- Ethiack recently tested 17 different WAF settings from the main suppliers
- As the complexity of useful loads increased, the success rate of Omar Waf increased dramatically
- Even the most sophisticated WAF could be defeated with relatively simple useful loads
Web Application Firewalls (WAF) are not as resistant as organizations were taken to assume, they can often be overlooked to inject a malicious JavaScript code, experts warned.
Ethiack security researchers recently tested 17 WAF configurations different from the main suppliers to see how successful they are to block the malicious useful loads.
The in -depth report focused on real world penetration test against Asp.net Applications protected by a highly restrictive WAF. However, despite the Firewall configuration, the researchers discovered that they could abuse vulnerabilities of cross -site command sequences (XSS) through a technique called HTTP parameter pollution.

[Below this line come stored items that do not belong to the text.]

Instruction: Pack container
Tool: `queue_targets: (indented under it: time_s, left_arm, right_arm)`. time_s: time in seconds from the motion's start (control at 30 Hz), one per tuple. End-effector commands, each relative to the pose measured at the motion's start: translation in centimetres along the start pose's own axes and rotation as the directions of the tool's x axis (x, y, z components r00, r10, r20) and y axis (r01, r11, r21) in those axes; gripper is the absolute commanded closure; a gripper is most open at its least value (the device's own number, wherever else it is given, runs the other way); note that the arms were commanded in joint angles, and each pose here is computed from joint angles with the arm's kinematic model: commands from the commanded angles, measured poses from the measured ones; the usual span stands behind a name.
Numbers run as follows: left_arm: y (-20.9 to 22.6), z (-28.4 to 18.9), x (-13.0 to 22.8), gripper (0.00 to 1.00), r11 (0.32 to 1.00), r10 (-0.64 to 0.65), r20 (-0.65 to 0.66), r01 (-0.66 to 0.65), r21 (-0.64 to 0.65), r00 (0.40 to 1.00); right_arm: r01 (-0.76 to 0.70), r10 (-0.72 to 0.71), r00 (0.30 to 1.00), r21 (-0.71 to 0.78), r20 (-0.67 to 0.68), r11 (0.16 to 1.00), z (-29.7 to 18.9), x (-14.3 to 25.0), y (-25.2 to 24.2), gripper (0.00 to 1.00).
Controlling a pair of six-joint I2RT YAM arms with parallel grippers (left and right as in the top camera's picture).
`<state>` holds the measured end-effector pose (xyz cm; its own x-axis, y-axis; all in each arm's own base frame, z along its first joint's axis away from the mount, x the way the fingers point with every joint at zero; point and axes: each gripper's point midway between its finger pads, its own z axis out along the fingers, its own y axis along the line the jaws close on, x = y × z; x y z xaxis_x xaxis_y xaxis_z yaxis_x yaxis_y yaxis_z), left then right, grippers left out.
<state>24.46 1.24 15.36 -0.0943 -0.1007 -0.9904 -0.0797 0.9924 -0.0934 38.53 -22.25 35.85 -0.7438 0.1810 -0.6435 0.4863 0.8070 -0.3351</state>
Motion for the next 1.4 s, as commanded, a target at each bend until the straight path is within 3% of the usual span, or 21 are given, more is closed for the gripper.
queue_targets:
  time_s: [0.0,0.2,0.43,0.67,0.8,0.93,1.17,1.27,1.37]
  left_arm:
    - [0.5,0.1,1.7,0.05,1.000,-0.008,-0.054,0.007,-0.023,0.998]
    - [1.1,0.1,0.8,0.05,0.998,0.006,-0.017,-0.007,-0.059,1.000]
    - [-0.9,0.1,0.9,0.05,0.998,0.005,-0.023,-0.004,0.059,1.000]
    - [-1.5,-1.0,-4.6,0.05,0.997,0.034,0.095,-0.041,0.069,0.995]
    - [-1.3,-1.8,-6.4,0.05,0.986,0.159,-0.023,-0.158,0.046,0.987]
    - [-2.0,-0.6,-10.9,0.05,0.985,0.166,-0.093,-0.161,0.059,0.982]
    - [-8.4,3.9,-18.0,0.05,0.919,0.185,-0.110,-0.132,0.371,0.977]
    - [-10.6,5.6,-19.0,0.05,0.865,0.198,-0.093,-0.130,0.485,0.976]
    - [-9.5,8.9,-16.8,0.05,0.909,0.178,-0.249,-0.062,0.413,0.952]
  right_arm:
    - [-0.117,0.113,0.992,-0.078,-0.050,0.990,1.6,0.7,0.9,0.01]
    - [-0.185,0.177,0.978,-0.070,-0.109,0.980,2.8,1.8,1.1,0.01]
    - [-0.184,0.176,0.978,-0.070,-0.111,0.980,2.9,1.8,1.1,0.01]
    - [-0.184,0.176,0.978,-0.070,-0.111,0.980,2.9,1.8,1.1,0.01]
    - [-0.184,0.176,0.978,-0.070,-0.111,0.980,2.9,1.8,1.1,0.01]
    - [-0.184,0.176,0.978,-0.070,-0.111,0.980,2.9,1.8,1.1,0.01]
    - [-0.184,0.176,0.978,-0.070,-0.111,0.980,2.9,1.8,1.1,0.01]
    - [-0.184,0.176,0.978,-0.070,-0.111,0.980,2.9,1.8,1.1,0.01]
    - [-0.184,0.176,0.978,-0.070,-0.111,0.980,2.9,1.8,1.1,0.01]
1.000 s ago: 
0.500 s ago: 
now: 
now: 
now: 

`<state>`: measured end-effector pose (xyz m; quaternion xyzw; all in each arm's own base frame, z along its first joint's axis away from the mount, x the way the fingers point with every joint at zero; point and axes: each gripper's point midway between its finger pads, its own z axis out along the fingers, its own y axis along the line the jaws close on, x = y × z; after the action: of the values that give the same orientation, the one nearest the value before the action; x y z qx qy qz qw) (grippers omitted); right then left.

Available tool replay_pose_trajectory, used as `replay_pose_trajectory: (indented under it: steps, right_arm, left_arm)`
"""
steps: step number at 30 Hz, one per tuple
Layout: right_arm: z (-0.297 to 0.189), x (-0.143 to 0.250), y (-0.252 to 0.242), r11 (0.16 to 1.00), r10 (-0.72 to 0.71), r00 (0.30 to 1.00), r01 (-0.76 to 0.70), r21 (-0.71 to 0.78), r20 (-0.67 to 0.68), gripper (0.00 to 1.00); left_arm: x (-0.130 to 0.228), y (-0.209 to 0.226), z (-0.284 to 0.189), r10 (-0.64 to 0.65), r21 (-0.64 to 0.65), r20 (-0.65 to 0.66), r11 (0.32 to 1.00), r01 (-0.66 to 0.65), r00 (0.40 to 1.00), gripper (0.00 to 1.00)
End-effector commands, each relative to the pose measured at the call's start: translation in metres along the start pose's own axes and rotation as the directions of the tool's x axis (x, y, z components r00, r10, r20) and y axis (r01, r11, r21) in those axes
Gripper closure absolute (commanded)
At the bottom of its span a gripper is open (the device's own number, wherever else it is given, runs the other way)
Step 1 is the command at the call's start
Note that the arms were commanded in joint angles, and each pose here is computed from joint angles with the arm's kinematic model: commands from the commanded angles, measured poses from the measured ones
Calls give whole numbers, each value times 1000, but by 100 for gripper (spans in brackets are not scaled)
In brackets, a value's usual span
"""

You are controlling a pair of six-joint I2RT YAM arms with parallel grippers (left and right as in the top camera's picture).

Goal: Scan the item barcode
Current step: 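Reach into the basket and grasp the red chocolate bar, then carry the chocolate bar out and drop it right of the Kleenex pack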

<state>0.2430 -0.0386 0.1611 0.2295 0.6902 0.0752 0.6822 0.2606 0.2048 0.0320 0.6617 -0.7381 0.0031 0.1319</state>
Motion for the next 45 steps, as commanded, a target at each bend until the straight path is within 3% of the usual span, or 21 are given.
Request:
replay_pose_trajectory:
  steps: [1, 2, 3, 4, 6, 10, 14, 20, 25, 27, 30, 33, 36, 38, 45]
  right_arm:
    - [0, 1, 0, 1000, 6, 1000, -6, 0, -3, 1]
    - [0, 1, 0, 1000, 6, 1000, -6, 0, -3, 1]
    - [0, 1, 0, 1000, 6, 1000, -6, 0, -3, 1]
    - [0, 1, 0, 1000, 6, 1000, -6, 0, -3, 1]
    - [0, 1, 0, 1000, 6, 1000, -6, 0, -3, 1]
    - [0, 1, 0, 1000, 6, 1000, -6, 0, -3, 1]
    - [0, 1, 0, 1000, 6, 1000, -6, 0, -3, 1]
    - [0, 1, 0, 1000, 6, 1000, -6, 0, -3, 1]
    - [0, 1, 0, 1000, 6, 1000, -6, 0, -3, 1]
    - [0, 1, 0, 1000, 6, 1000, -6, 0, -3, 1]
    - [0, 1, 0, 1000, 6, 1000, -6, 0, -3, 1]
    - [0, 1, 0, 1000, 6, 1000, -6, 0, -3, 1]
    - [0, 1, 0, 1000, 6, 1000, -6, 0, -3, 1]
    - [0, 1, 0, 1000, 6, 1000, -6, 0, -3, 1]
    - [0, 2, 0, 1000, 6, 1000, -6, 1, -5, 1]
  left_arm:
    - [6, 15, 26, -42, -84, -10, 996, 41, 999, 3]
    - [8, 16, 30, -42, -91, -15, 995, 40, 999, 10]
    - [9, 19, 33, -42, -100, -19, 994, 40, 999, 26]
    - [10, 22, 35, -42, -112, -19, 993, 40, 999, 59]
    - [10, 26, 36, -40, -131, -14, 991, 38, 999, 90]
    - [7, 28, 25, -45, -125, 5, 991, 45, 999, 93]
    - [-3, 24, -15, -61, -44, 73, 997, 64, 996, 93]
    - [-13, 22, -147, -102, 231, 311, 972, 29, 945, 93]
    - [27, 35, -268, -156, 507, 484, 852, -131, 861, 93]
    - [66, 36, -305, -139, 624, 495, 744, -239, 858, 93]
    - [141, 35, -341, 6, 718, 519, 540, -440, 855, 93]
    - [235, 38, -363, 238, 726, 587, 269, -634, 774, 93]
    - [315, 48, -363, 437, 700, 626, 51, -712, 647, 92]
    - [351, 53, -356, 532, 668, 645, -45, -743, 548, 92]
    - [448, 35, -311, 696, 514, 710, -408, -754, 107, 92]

Parameter analysis in isolation
This method abuses how different web frames handle multiple parameters with the same name, often concatenating them so that they can be manipulated to inject a malicious javascript code.
Ethiack said that as the complexity of useful loads increased, the success rate of Omar Waf increased dramatically. For simple injections, they had a success rate of 17.6%, increasing to more than 70% for advanced “parameter contamination” techniques.
Even WAF based on automatic learning, which are designed to detect new threats, were vulnerable to subtle analysis tricks and obfuscation, said. But Ethiack’s most surprising discovery was that even the most sophisticated WAF could be defeated with relatively simple useful loads.
The problem with WAFS seems to analyze the parameters in isolation, trusting largely in the coincidence of patterns.
As a result, they are blind to the nuanced forms that web applications analyze and interpret the entrance. For example, Asp.net concatena duplicate parameters with commas, and JavaScript treats expressions separated by commas as a valid executable code.
When preparing useful charges that divide the malicious code into multiple parameters, researchers could avoid detection and execute JavaScript in the browser.
“This finding highlighted a critical vulnerability in basic security strategies: organizations can invest in expensive WAF technologies while remaining vulnerable to attacks that exploit the basic implementation gaps or configuration supervision,” the researchers concluded.
“This reminds us that Wafs should not be used as a solution for the root problems of the insecure code.”